His library holds up well against a school library in comparison. It’s hard to determine whether Udenta’s first love is his beautiful wife, his adorable kids, or the mountain of books that fuels his encyclopedic mind and knowledge fountains.
Before we eventually met, I had read about, heard from, and observed Professor Udenta in the mainstream media and on social media, like most curious intellectuals. I had met him in person at the Institute for Peace and Conflict Resolution in Abuja. Then, the controversy surrounding the Umaru Yar’Adua Presidency was at its height. The amiable President’s deteriorating health and eventual demise prompted the National Assembly to use the avant-garde theory of necessity at that point. It was this second meeting that was more purposeful and lasting and launched our intellectual exchange on a sustained basis.
He then practically screamed alone, challenging the circling vultures to leave Yar’Adua alone. Nobody was certain of the then-president’s true condition at that moment because it was cloaked in secrecy and held in the cabal’s frigid hands. Udenta, who is usually courageous and audacious, confronted the alleged cabal and assisted in preventing what had the potential to snowball into a major national tragedy and cataclysmic catastrophe.
Since then, we have remained steadfast in both good and strange times. He is an easy target in any audience thanks to his seductive language, bombastic eloquence, ability to infuse his writings and speech with ideological clarity, and depth of knowledge.
No matter one’s political views or ideological preferences, it is simple to discover Udenta to be a reliable friend, socially savvy, and intellectual collaborator. Though equally battling to hide the cerebral haughtiness and aloofness that go along with his degree of learning, he is socially astute and humble as well. He enjoys jazz and classical music very much and can give anything to see a live opera.
Udenta arguably has very few equals, making it difficult to classify him with other philosophers and thinkers of the present or the past. He is a distinctive public intellectual since he is more of a hybrid and eclectic thinker who extracts and appropriates the best of ideas.
Contrarily, Prof Udenta rather shuns the austere life of Marxists; he shares Awolowo’s conviction that one cannot practice socialism in rags; he lives comfortably a life reflective of both tradition and post-modernity.

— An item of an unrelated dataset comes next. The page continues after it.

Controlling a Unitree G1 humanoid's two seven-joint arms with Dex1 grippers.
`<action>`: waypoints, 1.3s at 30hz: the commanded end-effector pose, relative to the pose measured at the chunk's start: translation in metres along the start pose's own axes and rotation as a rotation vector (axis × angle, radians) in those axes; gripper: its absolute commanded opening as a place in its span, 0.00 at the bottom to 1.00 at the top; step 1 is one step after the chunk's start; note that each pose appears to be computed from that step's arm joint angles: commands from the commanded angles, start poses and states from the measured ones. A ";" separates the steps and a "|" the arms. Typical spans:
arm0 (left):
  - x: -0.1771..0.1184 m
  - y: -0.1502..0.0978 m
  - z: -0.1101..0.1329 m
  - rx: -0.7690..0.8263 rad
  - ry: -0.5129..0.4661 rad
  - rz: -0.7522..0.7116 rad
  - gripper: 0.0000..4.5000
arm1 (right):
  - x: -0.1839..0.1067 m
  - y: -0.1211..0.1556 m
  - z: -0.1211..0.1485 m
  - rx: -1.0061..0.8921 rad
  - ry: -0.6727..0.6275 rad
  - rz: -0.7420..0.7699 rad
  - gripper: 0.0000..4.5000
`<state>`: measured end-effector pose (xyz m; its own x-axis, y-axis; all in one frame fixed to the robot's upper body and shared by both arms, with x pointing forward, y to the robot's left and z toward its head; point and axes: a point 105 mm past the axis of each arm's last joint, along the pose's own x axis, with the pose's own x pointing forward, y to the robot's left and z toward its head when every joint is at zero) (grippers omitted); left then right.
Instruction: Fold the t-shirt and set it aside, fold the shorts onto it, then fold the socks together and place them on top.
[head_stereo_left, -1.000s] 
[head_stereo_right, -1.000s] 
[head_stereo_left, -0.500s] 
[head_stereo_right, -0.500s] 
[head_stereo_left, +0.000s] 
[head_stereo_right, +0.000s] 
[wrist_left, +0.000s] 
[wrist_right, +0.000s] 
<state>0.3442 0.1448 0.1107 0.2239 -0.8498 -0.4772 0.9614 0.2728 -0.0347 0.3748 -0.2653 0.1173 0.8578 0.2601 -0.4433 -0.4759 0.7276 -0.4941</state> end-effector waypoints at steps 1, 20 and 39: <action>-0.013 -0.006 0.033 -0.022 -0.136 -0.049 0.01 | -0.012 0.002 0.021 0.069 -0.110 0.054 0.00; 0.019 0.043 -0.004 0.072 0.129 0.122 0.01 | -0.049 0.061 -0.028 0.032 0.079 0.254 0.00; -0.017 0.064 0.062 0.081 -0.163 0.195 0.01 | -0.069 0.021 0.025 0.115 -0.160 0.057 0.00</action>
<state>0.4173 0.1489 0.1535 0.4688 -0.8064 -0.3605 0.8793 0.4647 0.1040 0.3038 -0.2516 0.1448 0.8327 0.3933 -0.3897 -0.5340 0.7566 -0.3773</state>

Like another classic African (Kenyan) writer who also inspired him, Ngũgĩ wa Thiong’o, Udenta is an advocate for the total decolonisation of African literature as well as the African person. To live the lives of truly free Africans who can hold their own wherever in the globe, he changed his first name Lawrence to Udenta.
The case study and mirror image of my upcoming book, ‘The Psychology of the African Writer and Public Intellectual’, is Professor Udenta Okwuchukwu Udenta, better known as Udenta O. Udenta. This work was inspired by my distaste for the lives of most African writers, who devote more of their time to neocolonialism’s progress rather than dismantling it. The book makes an effort to define what an African writer and public intellectual should be, providing younger writers and thinkers with some clue on how to avoid becoming the kind of Africans Franz Fanon wrote about in his book: ‘White man, Black skin’. Udenta is directly opposed to that.
Udenta is a fundamentally black thinker who both thinks and lives as a black man. His pursuits of a better Nigeria and his praxis have made him a patriot, statesman, nationalist, pro-democracy activist, and civil society key figure.
I join countless others in wishing the professor a happy 60th birthday. I am honoured to be counted among your acolytes.